Aspek emosional adalah bagian yang telah diabaikan oleh banyak peneliti karena aspek ini tidak dapat diukur pada ADHD. Namun, gangguan emosional adalah aspek yang paling merusak kondisi ini. Hal ini dikarenakan mereka masih dibayangi oleh konsep penerimaan orang lain. Ketika orang dengan ADHD melihat dirinya sebagai orang yang tidak dapat dipercaya, mereka mulai meragukan bakat mereka dan merasa malu karena tidak dapat diandalkan.
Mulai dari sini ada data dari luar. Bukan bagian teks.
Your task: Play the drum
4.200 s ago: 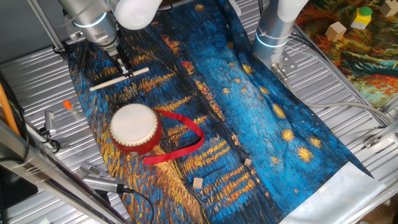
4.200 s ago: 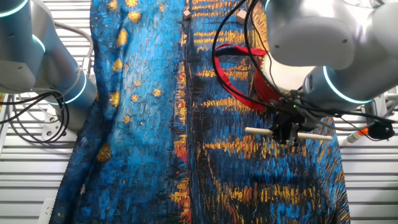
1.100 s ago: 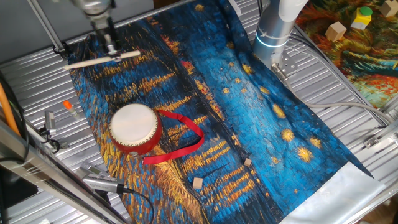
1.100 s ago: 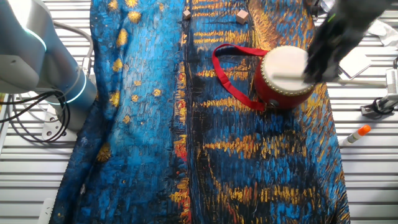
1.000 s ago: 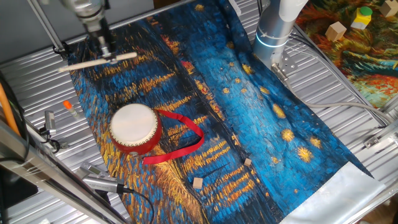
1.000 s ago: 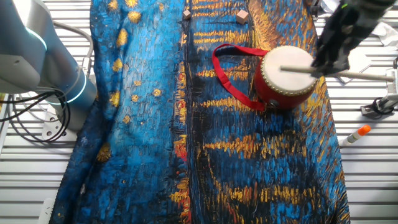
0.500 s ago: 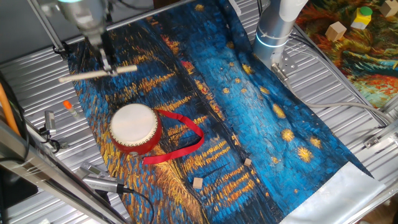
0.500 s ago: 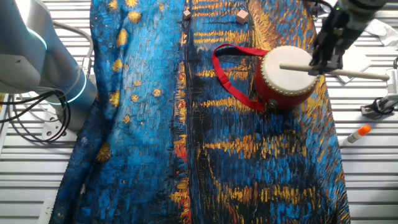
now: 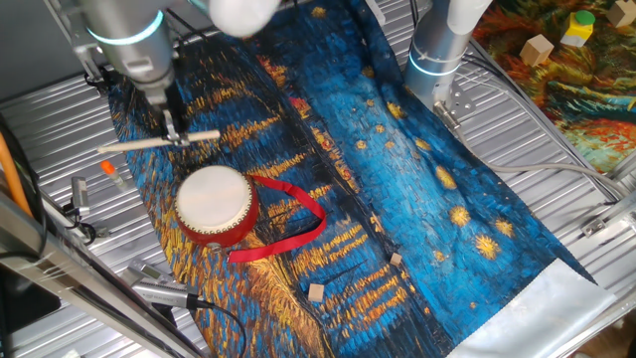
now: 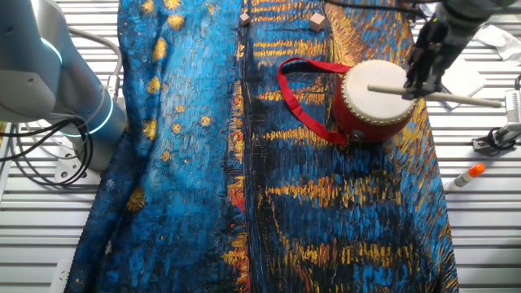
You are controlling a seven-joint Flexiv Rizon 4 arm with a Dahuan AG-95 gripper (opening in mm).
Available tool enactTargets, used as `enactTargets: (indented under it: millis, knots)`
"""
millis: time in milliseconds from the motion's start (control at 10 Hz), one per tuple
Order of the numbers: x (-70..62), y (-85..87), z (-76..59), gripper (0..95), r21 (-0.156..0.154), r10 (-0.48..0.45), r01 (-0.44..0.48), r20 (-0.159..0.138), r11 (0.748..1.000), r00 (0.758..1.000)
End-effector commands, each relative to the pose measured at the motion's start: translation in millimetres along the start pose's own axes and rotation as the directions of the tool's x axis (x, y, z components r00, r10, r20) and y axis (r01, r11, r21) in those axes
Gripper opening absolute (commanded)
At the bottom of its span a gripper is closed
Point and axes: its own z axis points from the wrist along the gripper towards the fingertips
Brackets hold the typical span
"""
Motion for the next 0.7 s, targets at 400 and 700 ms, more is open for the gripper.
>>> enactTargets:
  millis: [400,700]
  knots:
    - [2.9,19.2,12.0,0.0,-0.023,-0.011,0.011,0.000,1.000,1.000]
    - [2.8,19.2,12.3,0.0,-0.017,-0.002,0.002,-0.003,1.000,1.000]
Penolakan sangat mempengaruhi orang ADHD. Frustrasi dan rendah diri menjadi risiko jangka pendek. Sedangkan perubahan kepribadian akan mempersulit kondisi mereka di masa mendatang. Efek jangka panjang pada kepribadian mereka adalah menjadi “people pleaser”, berbuat segala sesuatu untuk memastikan bahwa orang lain menerima mereka. Atau sebaliknya mereka menolak untuk melakukan apa pun sebelum yakin kalau mereka akan sukses. Hal ini membuat hidup mereka terbatas dan tidak berkembang.

Orang dengan ADHD memiliki dunia mereka yang terus-menerus diinterupsi oleh pengalaman yang tidak dimengerti oleh orang normal. Interupsi ini membuat stigma bahwa orang dengan ADHD sebagai pribadi yang aneh, selalu menentang dan butuh perhatian ekstra. Tapi ini semua bagian dari mereka, hal yang normal bagi mereka. Mereka memiliki gagasan menjadi berbeda dan perbedaan ini seharusnya tidak menjauhkan mereka dari sekitarnya. Karena berbeda kita menjadi mengerti.

Referensi

  1. ADHD NRCo. About ADHD: Overview: Disease Control and Prevention; 2018 [Available from: https://chadd.org/about-adhd/overview/ Diakses pada 3 November 2018.
  2. ADHD NRCo. Executive function skills 2018 [Available from: https://chadd.org/about-adhd/executive-function-skills/ Diakses pada 3 November 2018.
  3. Adiputra I, Sutarga I, Indraguna P. Faktor Risiko Attention Deficit Hyperactivity Disorder (ADHD) pada Anak di Denpasar. Public Health and Preventive Medicine Archive. 2015;3:44.
  4. editors A. Everything You Need to Know About ADHD 2018 [Available from: https://www.additudemag.com/what-is-adhd-symptoms-causes-treatments/ Diakses pada 4 November 2018.
  5. Dodson W. Secret of the ADHD Brain. New York: New Hope Media; 2016.